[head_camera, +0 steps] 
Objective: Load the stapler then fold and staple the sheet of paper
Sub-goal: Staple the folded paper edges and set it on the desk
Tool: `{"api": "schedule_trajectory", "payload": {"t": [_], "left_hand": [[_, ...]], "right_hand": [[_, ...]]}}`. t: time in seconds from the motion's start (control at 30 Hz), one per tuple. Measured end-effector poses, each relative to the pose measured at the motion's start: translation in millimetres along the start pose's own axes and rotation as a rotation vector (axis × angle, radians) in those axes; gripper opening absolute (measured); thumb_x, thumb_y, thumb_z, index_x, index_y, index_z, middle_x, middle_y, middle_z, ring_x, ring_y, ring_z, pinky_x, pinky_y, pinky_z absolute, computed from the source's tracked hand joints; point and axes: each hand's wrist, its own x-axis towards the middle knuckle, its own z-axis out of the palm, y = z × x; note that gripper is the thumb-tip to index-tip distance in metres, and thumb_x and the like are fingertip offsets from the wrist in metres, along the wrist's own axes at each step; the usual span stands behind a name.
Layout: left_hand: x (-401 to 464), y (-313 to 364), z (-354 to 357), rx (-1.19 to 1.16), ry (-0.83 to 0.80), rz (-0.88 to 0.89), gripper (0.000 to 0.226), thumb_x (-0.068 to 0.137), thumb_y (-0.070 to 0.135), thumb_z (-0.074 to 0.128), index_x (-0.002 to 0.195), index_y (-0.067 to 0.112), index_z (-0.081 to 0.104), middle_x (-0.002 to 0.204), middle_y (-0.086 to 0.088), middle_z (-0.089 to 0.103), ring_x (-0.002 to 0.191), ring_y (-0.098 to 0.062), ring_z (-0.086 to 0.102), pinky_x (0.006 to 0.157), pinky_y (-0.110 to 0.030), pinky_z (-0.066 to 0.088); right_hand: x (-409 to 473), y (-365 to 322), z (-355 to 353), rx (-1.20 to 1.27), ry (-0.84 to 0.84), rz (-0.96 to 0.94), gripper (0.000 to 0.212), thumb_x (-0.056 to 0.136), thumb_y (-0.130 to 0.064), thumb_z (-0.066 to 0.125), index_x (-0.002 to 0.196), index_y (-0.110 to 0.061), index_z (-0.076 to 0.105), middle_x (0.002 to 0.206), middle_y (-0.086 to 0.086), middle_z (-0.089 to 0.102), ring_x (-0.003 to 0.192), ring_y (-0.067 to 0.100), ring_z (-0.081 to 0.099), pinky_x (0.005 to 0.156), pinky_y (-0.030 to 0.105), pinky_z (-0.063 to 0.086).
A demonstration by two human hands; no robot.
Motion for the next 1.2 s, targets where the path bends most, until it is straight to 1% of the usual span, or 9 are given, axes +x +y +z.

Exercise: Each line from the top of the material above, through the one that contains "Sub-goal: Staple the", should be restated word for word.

Result for this task:
[head_camera, +0 steps] 
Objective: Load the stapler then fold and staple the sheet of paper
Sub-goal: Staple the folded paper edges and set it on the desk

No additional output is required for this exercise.